* [ASSIGNMENT]:
Exactly and only the lines from the line holding "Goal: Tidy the" to the end of the records should be reproduced. Leave pictures out.

* [GIVEN ENTRIES]:
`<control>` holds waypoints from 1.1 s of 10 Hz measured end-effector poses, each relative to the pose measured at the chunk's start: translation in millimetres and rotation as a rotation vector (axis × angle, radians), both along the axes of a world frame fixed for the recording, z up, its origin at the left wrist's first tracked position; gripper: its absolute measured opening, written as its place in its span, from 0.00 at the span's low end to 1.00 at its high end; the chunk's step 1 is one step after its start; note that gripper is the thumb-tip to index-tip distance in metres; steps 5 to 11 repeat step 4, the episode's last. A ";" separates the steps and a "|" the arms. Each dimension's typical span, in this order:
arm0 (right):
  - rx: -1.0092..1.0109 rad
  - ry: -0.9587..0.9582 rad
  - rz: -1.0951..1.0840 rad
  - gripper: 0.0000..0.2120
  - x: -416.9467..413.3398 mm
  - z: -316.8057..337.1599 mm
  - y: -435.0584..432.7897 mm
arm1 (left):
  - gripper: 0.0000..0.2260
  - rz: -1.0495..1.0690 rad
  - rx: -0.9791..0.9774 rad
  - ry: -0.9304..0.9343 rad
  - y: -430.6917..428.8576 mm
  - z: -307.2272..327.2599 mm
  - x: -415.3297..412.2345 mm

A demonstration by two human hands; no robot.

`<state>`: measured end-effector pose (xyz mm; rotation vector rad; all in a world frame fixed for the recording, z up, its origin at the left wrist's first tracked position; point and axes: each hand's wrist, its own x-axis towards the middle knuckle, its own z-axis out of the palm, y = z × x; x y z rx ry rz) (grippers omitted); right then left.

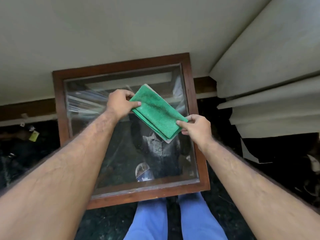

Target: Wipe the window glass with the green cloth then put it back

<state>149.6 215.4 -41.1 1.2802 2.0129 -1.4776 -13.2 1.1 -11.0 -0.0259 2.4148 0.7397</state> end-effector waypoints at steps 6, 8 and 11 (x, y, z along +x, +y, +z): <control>0.599 -0.046 0.629 0.24 -0.1 -6.1 -8.0 | 0.27 -0.306 -0.184 0.242 10.3 -33.4 19.3; 0.599 -0.046 0.629 0.24 -0.1 -6.1 -8.0 | 0.27 -0.306 -0.184 0.242 10.3 -33.4 19.3; 0.599 -0.046 0.629 0.24 -0.1 -6.1 -8.0 | 0.27 -0.306 -0.184 0.242 10.3 -33.4 19.3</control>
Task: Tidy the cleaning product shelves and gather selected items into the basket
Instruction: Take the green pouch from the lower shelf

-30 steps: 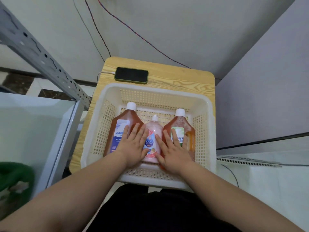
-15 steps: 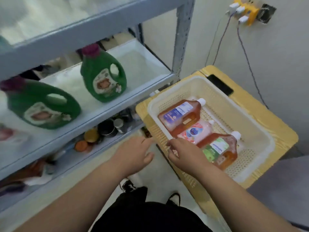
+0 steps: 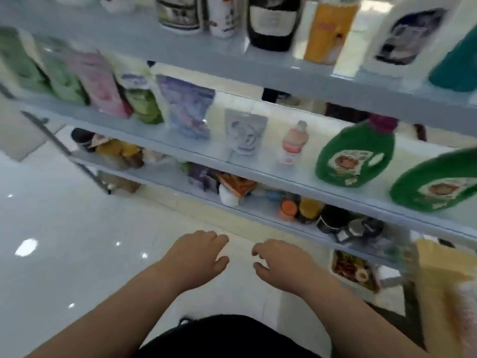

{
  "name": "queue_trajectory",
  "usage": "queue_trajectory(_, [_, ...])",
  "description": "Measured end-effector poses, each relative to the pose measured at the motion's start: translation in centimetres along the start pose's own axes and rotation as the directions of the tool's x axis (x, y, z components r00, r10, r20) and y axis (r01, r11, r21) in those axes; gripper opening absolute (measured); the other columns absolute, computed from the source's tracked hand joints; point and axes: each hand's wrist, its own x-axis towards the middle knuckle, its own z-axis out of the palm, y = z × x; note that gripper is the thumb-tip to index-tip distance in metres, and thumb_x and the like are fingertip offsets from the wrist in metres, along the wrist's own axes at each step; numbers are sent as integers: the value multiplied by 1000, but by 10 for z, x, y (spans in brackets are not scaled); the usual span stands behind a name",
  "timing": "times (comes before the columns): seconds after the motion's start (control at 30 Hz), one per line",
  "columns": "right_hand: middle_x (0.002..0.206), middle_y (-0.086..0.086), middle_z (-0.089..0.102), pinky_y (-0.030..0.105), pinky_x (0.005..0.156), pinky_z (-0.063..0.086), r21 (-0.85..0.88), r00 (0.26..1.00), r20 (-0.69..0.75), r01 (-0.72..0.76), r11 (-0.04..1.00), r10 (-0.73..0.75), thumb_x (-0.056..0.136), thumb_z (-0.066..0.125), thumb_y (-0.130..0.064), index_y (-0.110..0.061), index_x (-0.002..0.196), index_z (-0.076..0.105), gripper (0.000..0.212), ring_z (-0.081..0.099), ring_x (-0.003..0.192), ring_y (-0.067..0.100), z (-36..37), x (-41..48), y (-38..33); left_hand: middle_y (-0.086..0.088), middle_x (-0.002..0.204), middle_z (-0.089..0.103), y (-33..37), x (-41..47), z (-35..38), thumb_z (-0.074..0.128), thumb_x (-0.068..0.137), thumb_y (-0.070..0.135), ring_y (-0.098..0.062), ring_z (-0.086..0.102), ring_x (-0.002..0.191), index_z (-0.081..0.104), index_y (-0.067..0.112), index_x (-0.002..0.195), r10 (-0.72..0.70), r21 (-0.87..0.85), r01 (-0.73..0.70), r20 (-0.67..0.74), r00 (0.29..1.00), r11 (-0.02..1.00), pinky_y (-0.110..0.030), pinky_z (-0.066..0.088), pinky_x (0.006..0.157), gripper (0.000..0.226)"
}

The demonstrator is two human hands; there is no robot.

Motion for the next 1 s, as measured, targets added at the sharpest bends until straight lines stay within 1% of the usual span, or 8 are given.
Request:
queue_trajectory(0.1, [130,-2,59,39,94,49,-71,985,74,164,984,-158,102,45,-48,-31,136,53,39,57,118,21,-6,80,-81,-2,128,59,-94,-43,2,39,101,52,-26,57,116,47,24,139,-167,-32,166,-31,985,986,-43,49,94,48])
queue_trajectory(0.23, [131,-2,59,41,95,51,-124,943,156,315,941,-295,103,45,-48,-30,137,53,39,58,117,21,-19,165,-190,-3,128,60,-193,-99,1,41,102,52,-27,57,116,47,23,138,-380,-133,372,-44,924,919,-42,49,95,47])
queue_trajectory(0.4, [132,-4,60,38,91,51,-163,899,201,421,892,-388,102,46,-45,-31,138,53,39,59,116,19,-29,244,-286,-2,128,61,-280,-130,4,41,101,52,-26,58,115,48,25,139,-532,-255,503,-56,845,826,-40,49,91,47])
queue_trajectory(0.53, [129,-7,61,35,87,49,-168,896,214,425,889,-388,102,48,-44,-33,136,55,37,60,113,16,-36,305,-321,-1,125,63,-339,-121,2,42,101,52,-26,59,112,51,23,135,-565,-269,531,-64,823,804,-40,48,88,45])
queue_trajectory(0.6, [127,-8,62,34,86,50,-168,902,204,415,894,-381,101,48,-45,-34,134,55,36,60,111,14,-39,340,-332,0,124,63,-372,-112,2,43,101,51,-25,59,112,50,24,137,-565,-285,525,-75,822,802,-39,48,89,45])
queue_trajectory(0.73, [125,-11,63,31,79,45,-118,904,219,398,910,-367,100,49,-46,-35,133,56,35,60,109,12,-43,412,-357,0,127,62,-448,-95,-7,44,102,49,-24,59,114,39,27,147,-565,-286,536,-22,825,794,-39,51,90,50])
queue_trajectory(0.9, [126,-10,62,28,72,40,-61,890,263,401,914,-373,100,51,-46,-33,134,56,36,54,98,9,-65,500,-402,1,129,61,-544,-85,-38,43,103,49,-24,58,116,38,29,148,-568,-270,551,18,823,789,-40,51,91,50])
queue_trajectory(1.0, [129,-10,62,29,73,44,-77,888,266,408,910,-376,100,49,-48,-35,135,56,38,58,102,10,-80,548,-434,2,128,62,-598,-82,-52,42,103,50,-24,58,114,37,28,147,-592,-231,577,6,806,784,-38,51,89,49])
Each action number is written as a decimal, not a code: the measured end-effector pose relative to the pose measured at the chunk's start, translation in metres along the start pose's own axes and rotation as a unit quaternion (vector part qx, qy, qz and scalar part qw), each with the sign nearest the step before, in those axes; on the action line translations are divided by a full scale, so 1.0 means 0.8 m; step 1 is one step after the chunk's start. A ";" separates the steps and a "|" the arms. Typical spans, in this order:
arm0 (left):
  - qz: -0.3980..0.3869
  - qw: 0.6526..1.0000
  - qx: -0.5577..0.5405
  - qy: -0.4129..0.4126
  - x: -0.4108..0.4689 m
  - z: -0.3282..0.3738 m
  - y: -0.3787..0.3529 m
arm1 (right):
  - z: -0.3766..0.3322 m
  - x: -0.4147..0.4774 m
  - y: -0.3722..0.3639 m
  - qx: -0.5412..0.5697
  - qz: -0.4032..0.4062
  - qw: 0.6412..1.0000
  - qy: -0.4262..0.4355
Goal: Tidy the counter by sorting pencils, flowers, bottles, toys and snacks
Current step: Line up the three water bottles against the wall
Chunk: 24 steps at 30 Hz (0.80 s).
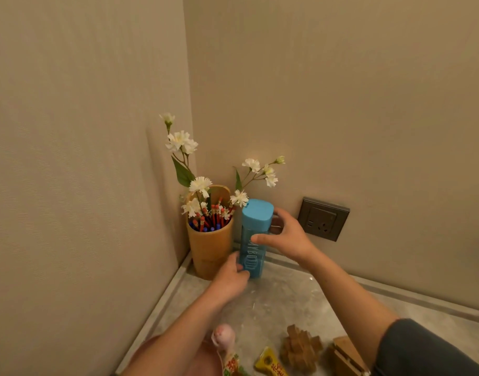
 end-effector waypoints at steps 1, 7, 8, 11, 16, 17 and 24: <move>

* [WRITTEN RESPONSE]:
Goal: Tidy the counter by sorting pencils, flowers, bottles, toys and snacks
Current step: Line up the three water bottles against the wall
Chunk: 24 steps at 30 Hz (0.80 s).
 end-effector waypoints at steps 1, 7, 8, 11, 16, 17 and 24: <move>

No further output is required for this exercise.